While I'm at it, I would also like to take the air out of the widespread belief that tying a very tight tourniquet to treat snake bite is helpful. A torniquet should be tied leaving one finger-width worth of extra room, so that the blood supply is not hampered, but lymphatic drainage is blocked. This is because 90 percent-if not more-of the snakes most of us encounter are not poisonous. If you tie a very tight tourniquet, you stop the venom from entering the bloodstream, but with the blood supply cut off, the part below the tourniquet is sure to develop gangrene. Whether the snake was poisonous or not, this part of the body will turn black and be completely useless soon. Meanwhile, even a not-too-tight tourniquet will retard the absorption of the poison. This is why doctors remove tourniquets and tie them again themselves, loosely, as they should be. I see no error on the part of any of the doctors in Inaruwa in this case.
But thanks to the \'brave' young men from Inaruwa, there won't be too many doctors there, at least for the time being. One of the doctors was officially transferred to a different hospital a few days before the incident, leaving only one doctor there on government service. Since he was beaten up, my guess is the remaining doctor will get himself transferred out or simply quit. And for now, us interns have been posted back to Dharan, while the institute decides what to do with the internship program. But the fact is, that none of us is terribly enthusiastic about going back and risking another beating. It sounds harsh, but I can't help thinking that the services given to Inaruwa\'s hospital by the BP Koirala institute should be suspended, at least temporarily, so the people there realise that they have as much to gain from the internship program as we do, if not more. And they need to understand that we are not experimenting on them or playing with their lives, but merely working under the guidance of our seniors while gaining experience. After all, similar internship programs are running smoothly in the Dhankuta and Morang District Hospitals without problems.

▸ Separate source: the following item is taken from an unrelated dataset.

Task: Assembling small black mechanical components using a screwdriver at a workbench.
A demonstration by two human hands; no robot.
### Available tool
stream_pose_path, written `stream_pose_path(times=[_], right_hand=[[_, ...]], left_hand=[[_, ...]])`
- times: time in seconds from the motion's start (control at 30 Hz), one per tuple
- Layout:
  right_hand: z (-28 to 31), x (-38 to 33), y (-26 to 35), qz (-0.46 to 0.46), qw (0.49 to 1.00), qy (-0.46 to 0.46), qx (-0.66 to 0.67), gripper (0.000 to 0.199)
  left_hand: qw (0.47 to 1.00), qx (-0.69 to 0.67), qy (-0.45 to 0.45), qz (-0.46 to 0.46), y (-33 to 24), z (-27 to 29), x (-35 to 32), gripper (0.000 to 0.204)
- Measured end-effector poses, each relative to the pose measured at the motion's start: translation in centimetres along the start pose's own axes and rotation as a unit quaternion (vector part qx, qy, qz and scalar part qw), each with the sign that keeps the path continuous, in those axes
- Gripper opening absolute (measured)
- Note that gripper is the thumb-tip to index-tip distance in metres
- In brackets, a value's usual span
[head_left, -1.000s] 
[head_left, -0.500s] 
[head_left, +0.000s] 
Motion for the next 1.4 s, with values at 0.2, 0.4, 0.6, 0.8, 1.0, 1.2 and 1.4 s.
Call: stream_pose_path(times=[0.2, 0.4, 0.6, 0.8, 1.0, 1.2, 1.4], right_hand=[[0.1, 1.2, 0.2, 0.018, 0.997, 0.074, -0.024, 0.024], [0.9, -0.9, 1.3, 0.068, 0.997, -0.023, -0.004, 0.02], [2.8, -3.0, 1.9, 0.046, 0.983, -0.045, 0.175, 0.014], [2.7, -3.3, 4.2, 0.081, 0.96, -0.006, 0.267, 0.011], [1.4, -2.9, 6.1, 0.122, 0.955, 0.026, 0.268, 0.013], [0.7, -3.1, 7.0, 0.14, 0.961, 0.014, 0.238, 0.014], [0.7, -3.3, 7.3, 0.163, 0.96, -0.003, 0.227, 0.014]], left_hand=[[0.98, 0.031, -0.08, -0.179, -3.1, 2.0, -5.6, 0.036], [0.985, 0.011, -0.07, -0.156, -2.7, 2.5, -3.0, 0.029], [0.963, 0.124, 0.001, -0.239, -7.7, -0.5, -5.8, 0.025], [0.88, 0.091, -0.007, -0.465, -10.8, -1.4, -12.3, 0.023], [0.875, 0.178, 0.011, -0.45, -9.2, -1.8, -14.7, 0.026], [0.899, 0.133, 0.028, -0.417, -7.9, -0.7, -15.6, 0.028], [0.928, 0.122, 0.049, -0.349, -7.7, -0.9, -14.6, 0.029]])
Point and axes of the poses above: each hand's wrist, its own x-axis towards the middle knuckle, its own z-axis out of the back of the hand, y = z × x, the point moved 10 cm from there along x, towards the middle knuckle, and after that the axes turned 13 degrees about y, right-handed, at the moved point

It is hard to understand the antagonism to sikaru doctors all over, especially in Inaruwa. After all, no one is a great cardiologist or ace neurosurgeon from the womb. I suppose some of this has to do with the local quacks and unlicensed pharmacists who abound in rural areas. As for me, I intend to remain a trainee all my life, and keep myself open to all there is to know. It is interesting, though, how people tend to forget that doctors are also human. And that all people, whether one's near and dear or doctors themselves, eventually die. Doctors aren't god.

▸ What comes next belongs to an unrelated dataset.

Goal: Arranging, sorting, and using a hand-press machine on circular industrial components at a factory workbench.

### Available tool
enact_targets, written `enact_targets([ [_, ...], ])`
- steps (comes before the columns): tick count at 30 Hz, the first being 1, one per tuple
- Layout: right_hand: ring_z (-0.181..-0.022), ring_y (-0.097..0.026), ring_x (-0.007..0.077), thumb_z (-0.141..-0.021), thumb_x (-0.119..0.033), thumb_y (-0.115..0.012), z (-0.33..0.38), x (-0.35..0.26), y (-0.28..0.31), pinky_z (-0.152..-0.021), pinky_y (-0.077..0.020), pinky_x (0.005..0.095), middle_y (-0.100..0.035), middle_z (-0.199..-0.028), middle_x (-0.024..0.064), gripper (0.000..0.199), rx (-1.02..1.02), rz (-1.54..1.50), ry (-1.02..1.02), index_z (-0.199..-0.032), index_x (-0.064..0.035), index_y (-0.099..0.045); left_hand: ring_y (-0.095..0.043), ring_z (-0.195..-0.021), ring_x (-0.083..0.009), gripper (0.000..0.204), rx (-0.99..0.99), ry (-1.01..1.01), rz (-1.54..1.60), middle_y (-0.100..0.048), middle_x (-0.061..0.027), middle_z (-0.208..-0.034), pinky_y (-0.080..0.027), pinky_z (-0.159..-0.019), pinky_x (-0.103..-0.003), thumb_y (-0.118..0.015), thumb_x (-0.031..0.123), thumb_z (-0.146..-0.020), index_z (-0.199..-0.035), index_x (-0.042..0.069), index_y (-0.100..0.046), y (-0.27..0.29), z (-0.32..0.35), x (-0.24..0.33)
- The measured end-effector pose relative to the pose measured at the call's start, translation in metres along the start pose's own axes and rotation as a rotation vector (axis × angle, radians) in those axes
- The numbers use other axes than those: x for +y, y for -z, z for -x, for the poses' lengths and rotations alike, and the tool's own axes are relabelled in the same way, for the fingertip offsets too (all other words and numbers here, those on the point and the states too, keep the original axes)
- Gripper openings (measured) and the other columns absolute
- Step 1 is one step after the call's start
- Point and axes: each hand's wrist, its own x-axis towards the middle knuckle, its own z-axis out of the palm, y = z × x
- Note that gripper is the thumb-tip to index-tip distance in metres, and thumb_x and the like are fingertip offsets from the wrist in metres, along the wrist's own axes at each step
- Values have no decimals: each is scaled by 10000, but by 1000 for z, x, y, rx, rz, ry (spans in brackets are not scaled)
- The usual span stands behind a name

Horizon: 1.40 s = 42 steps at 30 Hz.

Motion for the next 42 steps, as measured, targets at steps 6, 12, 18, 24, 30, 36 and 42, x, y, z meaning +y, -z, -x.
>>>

It disappointed me that people we were treating and serving had no clue what we were doing there after seven years. It wasn't the physical beating-I was only hit by two badminton rackets, which I blocked off and broke-but the attitude of the people that got me all riled up. In any case, I am thankful that when the mob rushed towards our hostel, at the doorway they ran into me-6 ft tall and 75 kg-and not a woman doctor. She would have met the same fate as the nurse who was badly beaten up and kicked by Inaruwa's bravest a few months ago. I feel bad for the next doctor on government service who will be posted here.
This Dasain I prayed for the people of Inaruwa. May the lord give them good health-and the good sense to realise that there aren't that many doctors in Nepal.
(Dr Milan Piya is an intern with the BP Koirala Institute of Health Sciences.)